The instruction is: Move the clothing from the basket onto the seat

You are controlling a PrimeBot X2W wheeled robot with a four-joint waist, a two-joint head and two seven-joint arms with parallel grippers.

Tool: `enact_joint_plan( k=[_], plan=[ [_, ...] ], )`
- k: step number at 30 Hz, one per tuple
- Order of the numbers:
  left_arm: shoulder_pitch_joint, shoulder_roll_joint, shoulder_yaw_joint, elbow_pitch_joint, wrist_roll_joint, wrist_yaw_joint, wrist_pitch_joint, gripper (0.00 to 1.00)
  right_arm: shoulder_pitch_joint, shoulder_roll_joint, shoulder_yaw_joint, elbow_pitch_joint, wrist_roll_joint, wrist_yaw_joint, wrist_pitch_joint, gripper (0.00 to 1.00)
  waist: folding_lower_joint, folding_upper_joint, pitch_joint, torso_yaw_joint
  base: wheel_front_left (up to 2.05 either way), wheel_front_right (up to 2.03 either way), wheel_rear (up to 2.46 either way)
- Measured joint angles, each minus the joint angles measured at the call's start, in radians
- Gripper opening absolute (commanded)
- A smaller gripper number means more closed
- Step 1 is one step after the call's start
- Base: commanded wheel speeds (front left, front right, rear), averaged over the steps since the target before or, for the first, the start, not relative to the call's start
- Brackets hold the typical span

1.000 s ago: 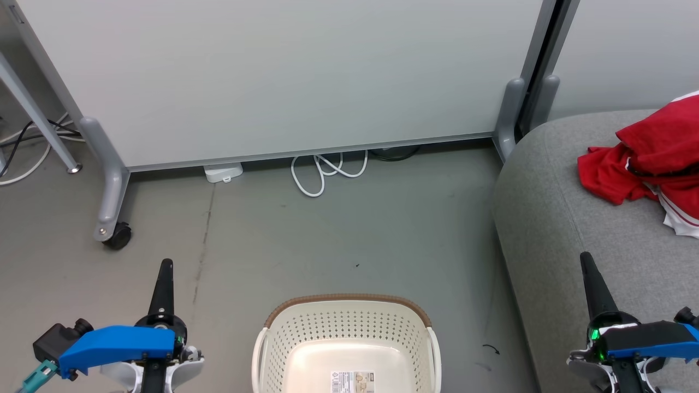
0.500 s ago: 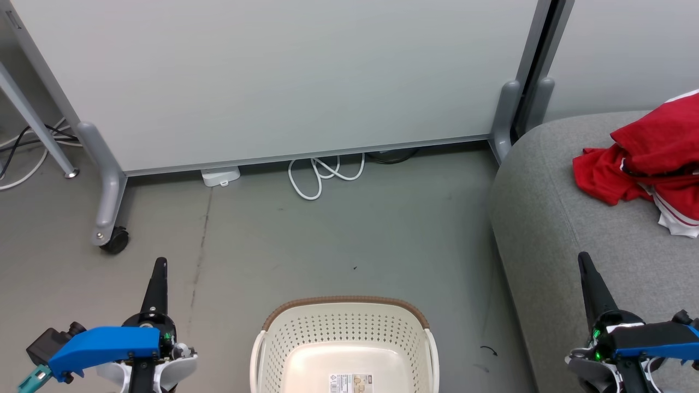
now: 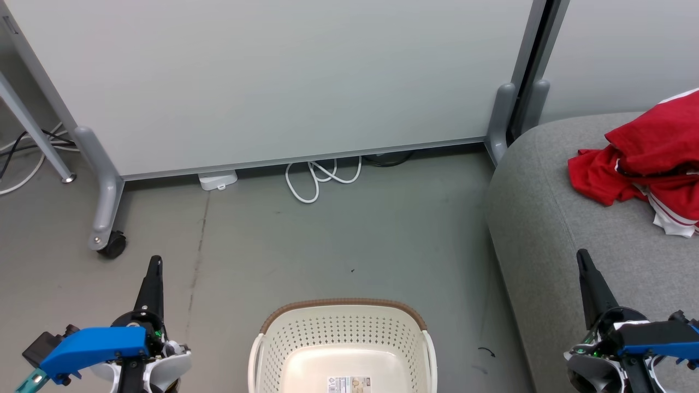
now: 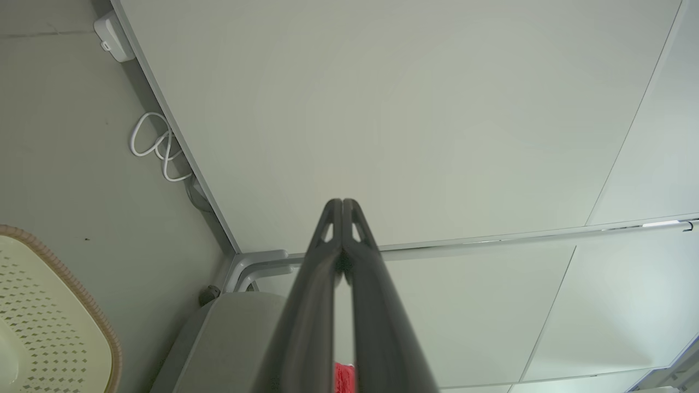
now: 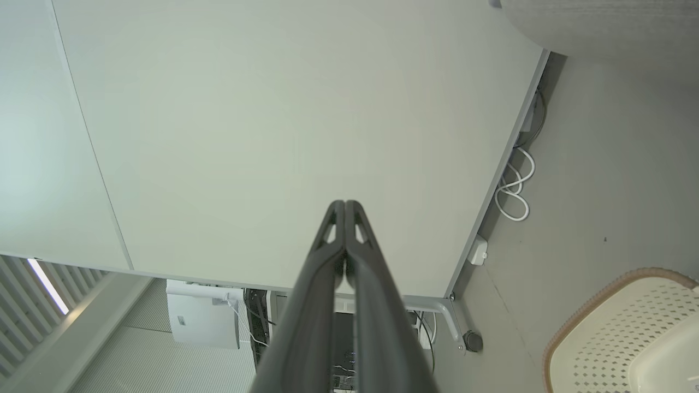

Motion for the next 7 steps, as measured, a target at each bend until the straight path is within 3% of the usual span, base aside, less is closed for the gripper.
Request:
enact_joint_plan(
  k=[7],
  plan=[
    [-0.001, 0.000, 0.010, -0.005, -0.048, -0.002, 0.013, 0.00, -0.001, 0.000, 0.000, 0.001, 0.052, 0.000, 0.013, 0.00, 0.0000, 0.0000, -0.004, -0.004, 0.00, 0.00, 0.00]
  ],
)
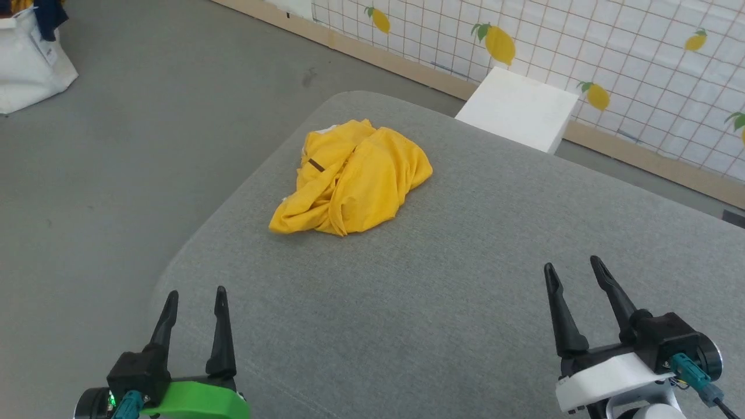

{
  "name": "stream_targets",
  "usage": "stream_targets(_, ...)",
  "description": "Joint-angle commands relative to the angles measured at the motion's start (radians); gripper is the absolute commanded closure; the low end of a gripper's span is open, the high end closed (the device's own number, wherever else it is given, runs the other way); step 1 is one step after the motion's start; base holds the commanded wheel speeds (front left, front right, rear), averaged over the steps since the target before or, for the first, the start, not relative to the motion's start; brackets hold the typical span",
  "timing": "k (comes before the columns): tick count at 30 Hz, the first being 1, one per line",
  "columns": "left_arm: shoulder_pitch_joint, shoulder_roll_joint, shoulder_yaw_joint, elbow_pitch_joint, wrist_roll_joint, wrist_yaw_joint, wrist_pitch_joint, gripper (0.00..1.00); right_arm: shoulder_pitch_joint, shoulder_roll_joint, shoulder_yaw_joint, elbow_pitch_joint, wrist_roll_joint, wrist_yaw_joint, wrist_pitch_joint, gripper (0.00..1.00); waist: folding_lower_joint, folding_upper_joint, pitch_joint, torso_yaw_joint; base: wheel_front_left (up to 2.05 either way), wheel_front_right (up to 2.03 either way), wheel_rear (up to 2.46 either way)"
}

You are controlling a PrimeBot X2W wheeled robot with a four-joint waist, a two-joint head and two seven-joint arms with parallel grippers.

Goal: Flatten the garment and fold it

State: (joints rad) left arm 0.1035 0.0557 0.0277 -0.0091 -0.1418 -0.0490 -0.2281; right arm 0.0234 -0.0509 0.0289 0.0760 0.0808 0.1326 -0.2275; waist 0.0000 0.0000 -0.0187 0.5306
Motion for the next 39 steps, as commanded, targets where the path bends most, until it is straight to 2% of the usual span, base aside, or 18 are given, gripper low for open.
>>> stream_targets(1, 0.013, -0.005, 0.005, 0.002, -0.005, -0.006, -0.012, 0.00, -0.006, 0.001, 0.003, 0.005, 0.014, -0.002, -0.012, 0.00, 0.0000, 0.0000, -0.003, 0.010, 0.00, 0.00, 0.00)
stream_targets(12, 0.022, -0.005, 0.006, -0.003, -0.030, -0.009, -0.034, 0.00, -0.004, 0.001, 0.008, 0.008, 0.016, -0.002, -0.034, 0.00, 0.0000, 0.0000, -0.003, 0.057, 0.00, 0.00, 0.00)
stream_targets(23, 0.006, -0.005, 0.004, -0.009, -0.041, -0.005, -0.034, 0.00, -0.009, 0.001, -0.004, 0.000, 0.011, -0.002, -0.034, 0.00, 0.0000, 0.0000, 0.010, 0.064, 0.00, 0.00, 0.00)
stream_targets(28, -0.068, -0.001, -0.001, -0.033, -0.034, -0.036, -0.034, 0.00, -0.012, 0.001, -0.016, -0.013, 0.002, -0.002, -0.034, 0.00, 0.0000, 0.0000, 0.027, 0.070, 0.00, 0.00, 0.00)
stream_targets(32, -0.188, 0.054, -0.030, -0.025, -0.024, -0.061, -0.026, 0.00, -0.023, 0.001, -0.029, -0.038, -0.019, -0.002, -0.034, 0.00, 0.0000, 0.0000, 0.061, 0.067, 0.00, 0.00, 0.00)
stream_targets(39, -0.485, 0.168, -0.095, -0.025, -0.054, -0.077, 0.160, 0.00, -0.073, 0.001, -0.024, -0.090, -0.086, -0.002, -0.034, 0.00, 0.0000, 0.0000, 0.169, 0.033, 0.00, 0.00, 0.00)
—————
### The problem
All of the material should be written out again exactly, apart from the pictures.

### Expected answer
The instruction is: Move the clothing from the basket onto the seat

You are controlling a PrimeBot X2W wheeled robot with a four-joint waist, a two-joint head and two seven-joint arms with parallel grippers.

Tool: `enact_joint_plan( k=[_], plan=[ [_, ...] ], )`
- k: step number at 30 Hz, one per tuple
- Order of the numbers:
  left_arm: shoulder_pitch_joint, shoulder_roll_joint, shoulder_yaw_joint, elbow_pitch_joint, wrist_roll_joint, wrist_yaw_joint, wrist_pitch_joint, gripper (0.00 to 1.00)
  right_arm: shoulder_pitch_joint, shoulder_roll_joint, shoulder_yaw_joint, elbow_pitch_joint, wrist_roll_joint, wrist_yaw_joint, wrist_pitch_joint, gripper (0.00 to 1.00)
  waist: folding_lower_joint, folding_upper_joint, pitch_joint, torso_yaw_joint
  base: wheel_front_left (up to 2.05 either way), wheel_front_right (up to 2.03 either way), wheel_rear (up to 2.46 either way)
- Measured joint angles, each minus the joint angles measured at the call's start, in radians
- Gripper opening absolute (commanded)
- A smaller gripper number means more closed
- Step 1 is one step after the call's start
- Base: commanded wheel speeds (front left, front right, rear), averaged over the steps since the target before or, for the first, the start, not relative to the call's start
- Brackets hold the typical span

1.000 s ago: 
0.500 s ago: 
now: 
now: 
now: 

Motion for the next 7 steps, as measured, a target at each bend until the straight path is within 3% of the usual span, base aside, less is closed for the gripper.
Request:
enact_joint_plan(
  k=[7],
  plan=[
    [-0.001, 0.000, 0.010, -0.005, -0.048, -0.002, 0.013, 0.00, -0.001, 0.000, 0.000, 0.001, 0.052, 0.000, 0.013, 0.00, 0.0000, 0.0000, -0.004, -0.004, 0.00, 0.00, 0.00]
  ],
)

{
  "name": "stream_targets",
  "usage": "stream_targets(_, ...)",
  "description": "Joint-angle commands relative to the angles measured at the motion's start (radians); gripper is the absolute commanded closure; the low end of a gripper's span is open, the high end closed (the device's own number, wherever else it is given, runs the other way); step 1 is one step after the motion's start; base holds the commanded wheel speeds (front left, front right, rear), averaged over the steps since the target before or, for the first, the start, not relative to the motion's start; brackets hold the typical span",
  "timing": "k (comes before the columns): tick count at 30 Hz, the first being 1, one per line",
  "columns": "left_arm: shoulder_pitch_joint, shoulder_roll_joint, shoulder_yaw_joint, elbow_pitch_joint, wrist_roll_joint, wrist_yaw_joint, wrist_pitch_joint, gripper (0.00..1.00); right_arm: shoulder_pitch_joint, shoulder_roll_joint, shoulder_yaw_joint, elbow_pitch_joint, wrist_roll_joint, wrist_yaw_joint, wrist_pitch_joint, gripper (0.00..1.00); waist: folding_lower_joint, folding_upper_joint, pitch_joint, torso_yaw_joint; base: wheel_front_left (up to 2.05 either way), wheel_front_right (up to 2.03 either way), wheel_rear (up to 2.46 either way)"
}

You are controlling a PrimeBot X2W wheeled robot with a four-joint waist, a two-joint head and two seven-joint arms with parallel grippers.

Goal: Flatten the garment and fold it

State: (joints rad) left arm 0.1035 0.0557 0.0277 -0.0091 -0.1418 -0.0490 -0.2281; right arm 0.0234 -0.0509 0.0289 0.0760 0.0808 0.1326 -0.2275; waist 0.0000 0.0000 -0.0187 0.5306
Motion for the next 39 steps, as commanded, targets where the path bends most, until it is straight to 2% of the usual span, base aside, or 18 are given, gripper low for open.
>>> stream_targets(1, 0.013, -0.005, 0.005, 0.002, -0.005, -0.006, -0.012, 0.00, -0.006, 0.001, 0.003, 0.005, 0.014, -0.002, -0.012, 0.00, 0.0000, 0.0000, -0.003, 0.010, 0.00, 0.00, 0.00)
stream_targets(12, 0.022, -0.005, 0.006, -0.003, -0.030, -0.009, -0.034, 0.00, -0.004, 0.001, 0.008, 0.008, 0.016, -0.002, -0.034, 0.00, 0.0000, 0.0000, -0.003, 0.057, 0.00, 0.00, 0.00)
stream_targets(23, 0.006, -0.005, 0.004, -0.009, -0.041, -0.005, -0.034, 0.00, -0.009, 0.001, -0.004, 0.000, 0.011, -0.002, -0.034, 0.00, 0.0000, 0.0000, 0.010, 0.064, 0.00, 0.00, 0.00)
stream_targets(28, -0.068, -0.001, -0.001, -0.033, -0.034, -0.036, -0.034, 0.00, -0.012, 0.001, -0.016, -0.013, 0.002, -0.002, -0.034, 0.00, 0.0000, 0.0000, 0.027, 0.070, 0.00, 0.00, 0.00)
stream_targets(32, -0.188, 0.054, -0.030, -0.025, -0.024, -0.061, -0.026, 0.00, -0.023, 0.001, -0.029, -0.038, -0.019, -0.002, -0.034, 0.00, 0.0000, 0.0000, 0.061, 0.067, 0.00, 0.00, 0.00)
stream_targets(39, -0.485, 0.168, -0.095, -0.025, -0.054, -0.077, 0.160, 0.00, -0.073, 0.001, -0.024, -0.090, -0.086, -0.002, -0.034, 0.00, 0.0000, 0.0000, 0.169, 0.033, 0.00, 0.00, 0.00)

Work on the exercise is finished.